2017年07月16日

素敵な遺産相続

 夫を亡くした高齢のエヴァ(シャーリー・マクレーン)。その葬儀のシーンからもう笑える。大泣きしてくれる親友のマディ(ジェシカ・ラング)だが、涙の原因は、実は彼女の夫が浮気相手同伴で参列していたこと。次々とあいさつしていく人の中に、早くも家を売る算段をしている娘が連れてきたリフォーム業者がまぎれていて、カーテンだの壁紙だのとまくしたてる。極めつけは、エヴァの元生徒が、やもめになった自分の父親とエヴァをくっつけようと画策してくる。

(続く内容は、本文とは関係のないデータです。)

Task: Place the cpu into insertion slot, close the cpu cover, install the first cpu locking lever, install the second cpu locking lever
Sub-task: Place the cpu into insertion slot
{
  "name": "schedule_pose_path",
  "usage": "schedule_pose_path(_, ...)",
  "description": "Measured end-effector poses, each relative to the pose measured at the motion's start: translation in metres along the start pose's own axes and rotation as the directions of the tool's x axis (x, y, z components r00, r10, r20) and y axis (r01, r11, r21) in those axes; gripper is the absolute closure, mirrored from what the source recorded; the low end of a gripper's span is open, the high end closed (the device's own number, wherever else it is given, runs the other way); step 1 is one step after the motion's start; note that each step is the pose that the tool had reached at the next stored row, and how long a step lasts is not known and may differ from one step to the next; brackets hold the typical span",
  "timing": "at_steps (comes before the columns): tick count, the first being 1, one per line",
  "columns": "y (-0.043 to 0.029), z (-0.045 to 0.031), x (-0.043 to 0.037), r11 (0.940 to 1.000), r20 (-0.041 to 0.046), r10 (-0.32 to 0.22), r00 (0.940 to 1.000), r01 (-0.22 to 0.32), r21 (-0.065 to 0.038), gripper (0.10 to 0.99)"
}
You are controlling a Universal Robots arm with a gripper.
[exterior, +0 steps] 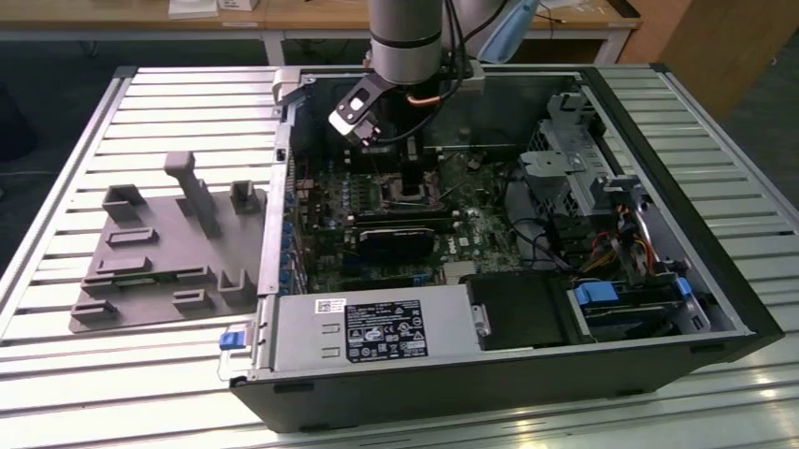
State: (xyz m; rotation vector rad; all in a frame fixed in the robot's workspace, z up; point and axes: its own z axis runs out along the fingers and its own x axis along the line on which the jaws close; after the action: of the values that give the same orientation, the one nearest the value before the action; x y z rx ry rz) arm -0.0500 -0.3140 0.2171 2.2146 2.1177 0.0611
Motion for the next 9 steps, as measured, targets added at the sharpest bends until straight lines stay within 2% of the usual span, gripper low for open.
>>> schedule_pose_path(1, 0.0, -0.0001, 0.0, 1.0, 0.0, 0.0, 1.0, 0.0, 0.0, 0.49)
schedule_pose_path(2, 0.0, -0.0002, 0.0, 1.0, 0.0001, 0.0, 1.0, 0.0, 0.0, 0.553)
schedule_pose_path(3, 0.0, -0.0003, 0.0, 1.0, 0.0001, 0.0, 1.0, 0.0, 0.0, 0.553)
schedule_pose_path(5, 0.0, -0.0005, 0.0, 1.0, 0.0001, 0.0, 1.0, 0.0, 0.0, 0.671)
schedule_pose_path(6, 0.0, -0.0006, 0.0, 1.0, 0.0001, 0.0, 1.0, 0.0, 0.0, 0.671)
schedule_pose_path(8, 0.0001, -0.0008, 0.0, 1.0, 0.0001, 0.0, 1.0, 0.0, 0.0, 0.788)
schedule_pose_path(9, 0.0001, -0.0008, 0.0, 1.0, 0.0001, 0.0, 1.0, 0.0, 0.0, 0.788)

 だが、本当のビックリはここからで、5万ドルだったはずの夫の保険金が、500万ドルも入ってくる。保険会社に電話するも通じず、銀行の審査もなぜか通って、イケナイとは思いながらも、スイスイいってしまう現実の波に身をまかせることに。何より、余命何か月というマディの告白に、エヴァは、手にした金を思い切りやりたいことに使おうと決心するのだった。

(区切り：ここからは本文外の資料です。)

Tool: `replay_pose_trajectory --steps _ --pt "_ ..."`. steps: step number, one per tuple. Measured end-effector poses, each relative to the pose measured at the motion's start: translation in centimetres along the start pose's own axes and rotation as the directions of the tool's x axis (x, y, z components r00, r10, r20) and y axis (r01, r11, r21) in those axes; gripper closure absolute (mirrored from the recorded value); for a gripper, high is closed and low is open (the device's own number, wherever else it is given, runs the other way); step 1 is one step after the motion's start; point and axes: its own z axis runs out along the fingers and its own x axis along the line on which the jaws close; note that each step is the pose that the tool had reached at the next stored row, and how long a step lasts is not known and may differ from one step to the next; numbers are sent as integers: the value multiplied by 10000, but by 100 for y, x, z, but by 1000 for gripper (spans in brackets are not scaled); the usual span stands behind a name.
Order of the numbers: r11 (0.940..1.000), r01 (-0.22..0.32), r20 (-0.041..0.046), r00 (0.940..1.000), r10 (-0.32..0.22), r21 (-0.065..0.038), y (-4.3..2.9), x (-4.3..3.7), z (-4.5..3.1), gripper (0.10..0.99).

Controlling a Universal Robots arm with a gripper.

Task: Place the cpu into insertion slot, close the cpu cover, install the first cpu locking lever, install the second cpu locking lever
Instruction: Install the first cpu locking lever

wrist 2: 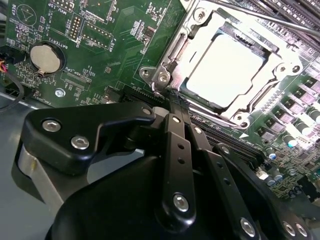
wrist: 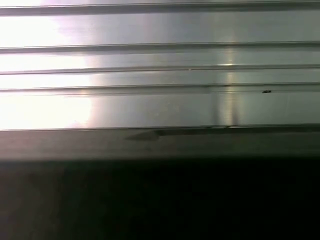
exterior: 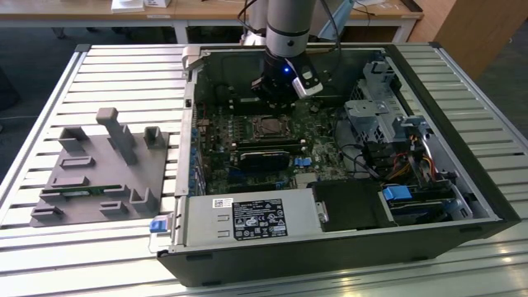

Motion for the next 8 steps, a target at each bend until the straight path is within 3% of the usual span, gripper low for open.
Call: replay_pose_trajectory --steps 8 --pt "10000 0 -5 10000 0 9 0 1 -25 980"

 カナリヤ諸島に飛んだ二人は、高級ホテルのスイートに泊まり、ドレスを買いこんでオシャレし放題。派手なドレスを堂々と着こなしたエヴァは、ゴージャスで綺麗。元々美人のマディも負けてない。
 そんな二人に、レーシーと名乗る老人が近づいてくる。紳士然としてるけど手が早そうで、もしかしたら認知症かもしれない彼と、エヴァは何とデキてしまう。

 新しい体験を前におずおずのエヴァとは対照的に、マディの肉食系ぶりがおもしろかった。20代から60代という広い射程で、ハンサムで体格のいい男を自分の近くに案内するよう、メイドにチップを渡すと、思い切り若い男が横にきて、「卒業」を知っているかとマディに尋ねる。青年はマディに、その映画のミセス・ロビンソンを重ねていて、二人はすぐにベッドイン。何の迷いもないマディの、キラキラ生き生きがまぶしい。

 重大ミスに気付いた保険会社の調査員と、事情を知った娘夫婦が、エヴァとマディを追ってやって来る後半は、二人の向こう見ずな大胆さが、さらにパワーアップして、地元民が恐れる詐欺グループの本拠地で大騒ぎに。

 いろいろあっても懲りないエヴァとマディは、ラストにはさらにハッピーになってる。マディが余命いくばくなんて、本当にウソのよう。お茶目なエヴァが素敵だった。年を取るのが怖くなくなる映画でした。